When they first appeared, crypto-treasury companies also gave institutional investors who previously couldn’t easily access crypto a way to invest. Crypto exchange-traded funds that became available over the past two years now offer the same solution.
BitMine Immersion Technologies , a big ether-treasury company backed by Thiel and run by veteran Wall Street strategist Tom Lee , is down more than 30% over the past month.
ETHZilla , which transformed itself from a biotech company to an ether treasury and counts Thiel as an investor, is down 23% in a month.
Crypto prices rallied for much of the year, driven by the crypto-friendly Trump administration. The frenzy around crypto treasuries further boosted token prices. But the bullish run abruptly ended on Oct. 10, when President Trump’s surprise tariff announcement against China triggered a selloff.
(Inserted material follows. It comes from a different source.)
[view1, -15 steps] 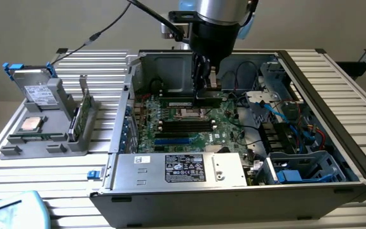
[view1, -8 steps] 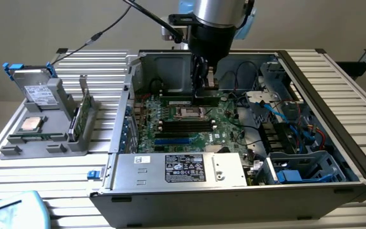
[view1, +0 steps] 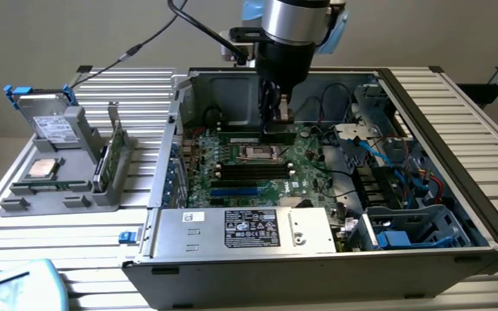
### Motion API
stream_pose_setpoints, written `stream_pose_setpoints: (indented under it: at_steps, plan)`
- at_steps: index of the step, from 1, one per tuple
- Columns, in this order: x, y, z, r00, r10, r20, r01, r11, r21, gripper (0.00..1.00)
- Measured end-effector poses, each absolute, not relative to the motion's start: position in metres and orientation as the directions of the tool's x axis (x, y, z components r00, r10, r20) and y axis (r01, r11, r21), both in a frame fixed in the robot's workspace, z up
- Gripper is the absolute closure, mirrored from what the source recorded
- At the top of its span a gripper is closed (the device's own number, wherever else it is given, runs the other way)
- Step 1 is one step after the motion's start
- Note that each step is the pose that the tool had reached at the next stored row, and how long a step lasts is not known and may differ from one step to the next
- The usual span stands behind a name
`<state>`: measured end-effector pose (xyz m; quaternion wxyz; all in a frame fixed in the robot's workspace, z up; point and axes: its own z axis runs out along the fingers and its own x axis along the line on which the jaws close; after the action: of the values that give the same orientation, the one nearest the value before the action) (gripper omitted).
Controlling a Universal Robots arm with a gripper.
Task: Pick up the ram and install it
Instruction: 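Pick up the ram and move it above insertion slot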
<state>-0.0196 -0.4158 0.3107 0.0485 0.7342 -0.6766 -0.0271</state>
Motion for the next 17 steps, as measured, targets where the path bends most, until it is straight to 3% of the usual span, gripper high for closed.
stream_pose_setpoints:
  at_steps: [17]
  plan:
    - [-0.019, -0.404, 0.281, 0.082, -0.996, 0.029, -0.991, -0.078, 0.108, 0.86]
A record-long government shutdown and uncertainty surrounding Federal Reserve monetary policy also have weighed on prices.
Bitcoin prices have fallen 15% in the past month. Strategy is off 26% over that same period, while Matthew Tuttle’s related ETF—MSTU—which aims for a return that is twice that of Strategy, has fallen 50%.
“Digital asset treasury companies are basically leveraged crypto assets, so when crypto falls, they will fall more,” Tuttle said. “Bitcoin has shown that it’s not going anywhere and that you get rewarded for buying the dips.”
At least one big-name investor is adjusting his portfolio after the tumble of these shares. Jim Chanos , who closed his hedge funds in 2023 but still trades his own money and advises clients, had been shorting Strategy and buying bitcoin, arguing that it made little sense for investors to pay up for Saylor’s company when they can buy bitcoin on their own. On Friday, he told clients it was time to unwind that trade.
Crypto-treasury stocks remain overpriced, he said in an interview on Sunday, partly because their shares retain a higher value than the crypto these companies hold, but the levels are no longer exorbitant. “The thesis has largely played out,” he wrote to clients.
Many of the companies that raised cash to buy cryptocurrencies are unlikely to face short-term crises as long as their crypto holdings retain value. Some have raised so much money that they are still sitting on a lot of cash they can use to buy crypto at lower prices or even acquire rivals.
But companies facing losses will find it challenging to sell new shares to buy more cryptocurrencies, analysts say, potentially putting pressure on crypto prices while raising questions about the business models of these companies.
“A lot of them are stuck,” said Matt Cole, the chief executive officer of Strive, a bitcoin-treasury company. Strive raised money earlier this year to buy bitcoin at an average price more than 10% above its current level.
Strive’s shares have tumbled 28% in the past month. He said Strive is well-positioned to “ride out the volatility” because it recently raised money with preferred shares instead of debt.
Cole Grinde, a 29-year-old investor in Seattle, purchased about $100,000 worth of BitMine at about $45 a share when it started stockpiling ether earlier this year. He has lost about $10,000 on the investment so far.
Nonetheless, Grinde, a beverage-industry salesman, says he’s increasing his stake. He sells BitMine options to help offset losses. He attributes his conviction in the company to the growing popularity of the Ethereum blockchain—the network that issues the ether token—and Lee’s influence.
“I think his network and his pizzazz have helped the stock skyrocket since he took over,” he said of Lee, who spent 15 years at JPMorgan Chase, is a managing partner at Fundstrat Global Advisors and a frequent business-television commentator.